You shop never re-tensioned the wheel - they simply tightened the loosened nipple and trued the wheel. That will never fix the problem.
The vast majority of shops don't have tensionmeters. If they do they either don't know how to use them or use them incorrectly. Even the "top wrench" is usually someone who learned from an old gray hair back on 32 or 36 hole wheels and crappy single walled rims where the tensions were so low you practically couldn't go wrong. Lower spoke counts and way higher tensions and stiffer rim profiles mean that the wheel assembly can store a lot of imbalance when assembled. If you don't completely alleviate that while tensioning and building then you're bound for failure.

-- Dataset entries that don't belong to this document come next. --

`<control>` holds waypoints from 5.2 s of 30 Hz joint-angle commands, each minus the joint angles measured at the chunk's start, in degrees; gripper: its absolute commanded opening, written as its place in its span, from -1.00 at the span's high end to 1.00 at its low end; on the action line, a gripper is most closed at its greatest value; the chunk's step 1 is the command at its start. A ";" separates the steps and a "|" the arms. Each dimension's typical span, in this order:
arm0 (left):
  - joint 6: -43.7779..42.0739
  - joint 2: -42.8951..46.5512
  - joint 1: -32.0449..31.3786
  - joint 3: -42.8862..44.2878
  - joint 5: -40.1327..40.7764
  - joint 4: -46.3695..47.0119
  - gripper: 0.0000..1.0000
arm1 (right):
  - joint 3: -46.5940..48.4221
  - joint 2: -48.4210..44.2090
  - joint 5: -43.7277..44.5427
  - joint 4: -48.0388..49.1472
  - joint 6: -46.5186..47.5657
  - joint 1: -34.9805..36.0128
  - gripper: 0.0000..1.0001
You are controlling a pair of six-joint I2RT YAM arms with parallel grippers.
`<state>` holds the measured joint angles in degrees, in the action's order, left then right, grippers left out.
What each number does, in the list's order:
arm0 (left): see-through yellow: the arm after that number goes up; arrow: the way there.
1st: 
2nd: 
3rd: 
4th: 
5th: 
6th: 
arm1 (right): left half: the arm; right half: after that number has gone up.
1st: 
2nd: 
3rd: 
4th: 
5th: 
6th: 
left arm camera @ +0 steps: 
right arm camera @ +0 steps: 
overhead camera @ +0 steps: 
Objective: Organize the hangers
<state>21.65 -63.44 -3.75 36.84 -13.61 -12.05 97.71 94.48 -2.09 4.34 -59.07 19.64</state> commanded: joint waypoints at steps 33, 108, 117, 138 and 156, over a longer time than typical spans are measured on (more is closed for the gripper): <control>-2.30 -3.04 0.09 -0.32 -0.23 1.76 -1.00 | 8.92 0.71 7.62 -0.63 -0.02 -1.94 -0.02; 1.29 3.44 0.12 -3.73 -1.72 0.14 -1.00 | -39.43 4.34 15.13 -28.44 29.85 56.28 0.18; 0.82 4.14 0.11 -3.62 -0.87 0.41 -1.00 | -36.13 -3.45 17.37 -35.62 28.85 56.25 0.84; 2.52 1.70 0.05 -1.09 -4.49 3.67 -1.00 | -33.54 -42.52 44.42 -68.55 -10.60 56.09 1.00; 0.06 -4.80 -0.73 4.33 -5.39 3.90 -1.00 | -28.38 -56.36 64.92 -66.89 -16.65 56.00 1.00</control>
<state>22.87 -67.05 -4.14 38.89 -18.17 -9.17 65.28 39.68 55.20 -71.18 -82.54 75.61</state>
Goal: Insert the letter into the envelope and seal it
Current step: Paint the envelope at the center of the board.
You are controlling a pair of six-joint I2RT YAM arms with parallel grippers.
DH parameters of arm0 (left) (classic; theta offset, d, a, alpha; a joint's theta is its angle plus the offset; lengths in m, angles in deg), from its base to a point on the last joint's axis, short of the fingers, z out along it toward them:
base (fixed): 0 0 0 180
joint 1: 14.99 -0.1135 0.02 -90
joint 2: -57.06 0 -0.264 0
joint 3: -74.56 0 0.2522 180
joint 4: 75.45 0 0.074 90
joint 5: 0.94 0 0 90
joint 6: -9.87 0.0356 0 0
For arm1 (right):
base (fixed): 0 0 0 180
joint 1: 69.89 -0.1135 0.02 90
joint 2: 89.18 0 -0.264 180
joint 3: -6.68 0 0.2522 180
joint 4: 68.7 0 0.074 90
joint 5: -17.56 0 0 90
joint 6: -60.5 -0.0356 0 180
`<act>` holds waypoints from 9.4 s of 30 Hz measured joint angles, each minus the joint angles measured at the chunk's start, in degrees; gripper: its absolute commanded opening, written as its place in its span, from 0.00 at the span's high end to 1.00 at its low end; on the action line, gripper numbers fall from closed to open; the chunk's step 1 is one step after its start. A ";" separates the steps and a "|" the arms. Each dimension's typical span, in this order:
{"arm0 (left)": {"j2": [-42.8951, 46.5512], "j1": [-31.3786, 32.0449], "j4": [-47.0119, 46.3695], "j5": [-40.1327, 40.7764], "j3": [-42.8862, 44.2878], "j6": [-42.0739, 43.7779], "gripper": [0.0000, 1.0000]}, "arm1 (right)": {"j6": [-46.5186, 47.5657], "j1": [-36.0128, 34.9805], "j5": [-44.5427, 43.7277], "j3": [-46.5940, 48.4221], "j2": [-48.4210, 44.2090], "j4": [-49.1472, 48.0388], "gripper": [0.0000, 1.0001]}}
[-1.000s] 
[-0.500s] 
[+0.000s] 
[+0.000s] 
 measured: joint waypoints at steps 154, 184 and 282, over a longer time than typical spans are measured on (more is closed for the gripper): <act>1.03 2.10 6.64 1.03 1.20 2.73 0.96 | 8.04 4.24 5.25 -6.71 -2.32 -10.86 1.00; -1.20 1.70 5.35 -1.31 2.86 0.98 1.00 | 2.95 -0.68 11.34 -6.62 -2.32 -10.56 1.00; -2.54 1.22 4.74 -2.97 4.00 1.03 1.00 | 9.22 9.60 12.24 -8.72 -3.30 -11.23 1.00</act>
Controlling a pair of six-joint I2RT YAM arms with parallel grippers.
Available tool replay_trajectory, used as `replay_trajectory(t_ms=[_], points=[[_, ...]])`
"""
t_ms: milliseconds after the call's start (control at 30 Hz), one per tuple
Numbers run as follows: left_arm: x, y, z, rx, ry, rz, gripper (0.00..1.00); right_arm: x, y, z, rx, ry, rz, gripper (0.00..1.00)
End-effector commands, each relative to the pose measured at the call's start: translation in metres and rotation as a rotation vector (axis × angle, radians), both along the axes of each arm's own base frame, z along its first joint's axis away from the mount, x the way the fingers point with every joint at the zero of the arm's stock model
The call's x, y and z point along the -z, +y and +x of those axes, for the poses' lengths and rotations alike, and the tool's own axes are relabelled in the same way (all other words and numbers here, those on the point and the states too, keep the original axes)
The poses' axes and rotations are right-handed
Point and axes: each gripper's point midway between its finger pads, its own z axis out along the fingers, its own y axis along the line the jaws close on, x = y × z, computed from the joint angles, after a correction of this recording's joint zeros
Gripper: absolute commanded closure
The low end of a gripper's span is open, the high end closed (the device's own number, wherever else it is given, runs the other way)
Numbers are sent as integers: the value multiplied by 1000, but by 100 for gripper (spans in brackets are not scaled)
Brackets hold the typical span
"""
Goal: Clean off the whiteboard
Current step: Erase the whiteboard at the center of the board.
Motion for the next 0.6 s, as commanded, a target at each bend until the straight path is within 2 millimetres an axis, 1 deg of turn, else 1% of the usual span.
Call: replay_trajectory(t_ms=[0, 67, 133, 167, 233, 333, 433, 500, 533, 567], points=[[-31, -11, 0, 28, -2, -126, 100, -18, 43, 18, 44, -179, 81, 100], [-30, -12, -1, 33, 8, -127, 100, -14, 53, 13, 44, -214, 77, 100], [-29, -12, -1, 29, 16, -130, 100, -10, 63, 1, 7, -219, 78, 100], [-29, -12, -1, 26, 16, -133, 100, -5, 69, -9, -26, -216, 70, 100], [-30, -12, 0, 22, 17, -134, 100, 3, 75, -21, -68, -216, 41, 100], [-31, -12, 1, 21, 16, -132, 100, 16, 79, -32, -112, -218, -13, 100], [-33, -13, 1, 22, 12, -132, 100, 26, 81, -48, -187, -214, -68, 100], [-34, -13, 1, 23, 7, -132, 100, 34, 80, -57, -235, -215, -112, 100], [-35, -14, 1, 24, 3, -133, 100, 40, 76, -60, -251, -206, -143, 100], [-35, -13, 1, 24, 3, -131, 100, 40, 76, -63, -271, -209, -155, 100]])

So - no...your shop never "fixed" it. It's a poorly built wheel. In the hands of someone who actually knows what they are doing odds are it can be repaired correctly to the point of never having to worry about it until one of the sub-par quality components fails through normal fatigue...but apparently your shop doesn't have anyone good enough so you are stuck with the routine the rest of these guys have to deal with:
1. Learn and do it yourself (I have found that there really aren't many who can do this well without some direct guidance).
2. Send it to someone who does know what they are doing.
3. Have them warranty the wheel and get you a new POS out of the box machine built wheel that you can ride for a while until that one has a problem then do the whole thing again.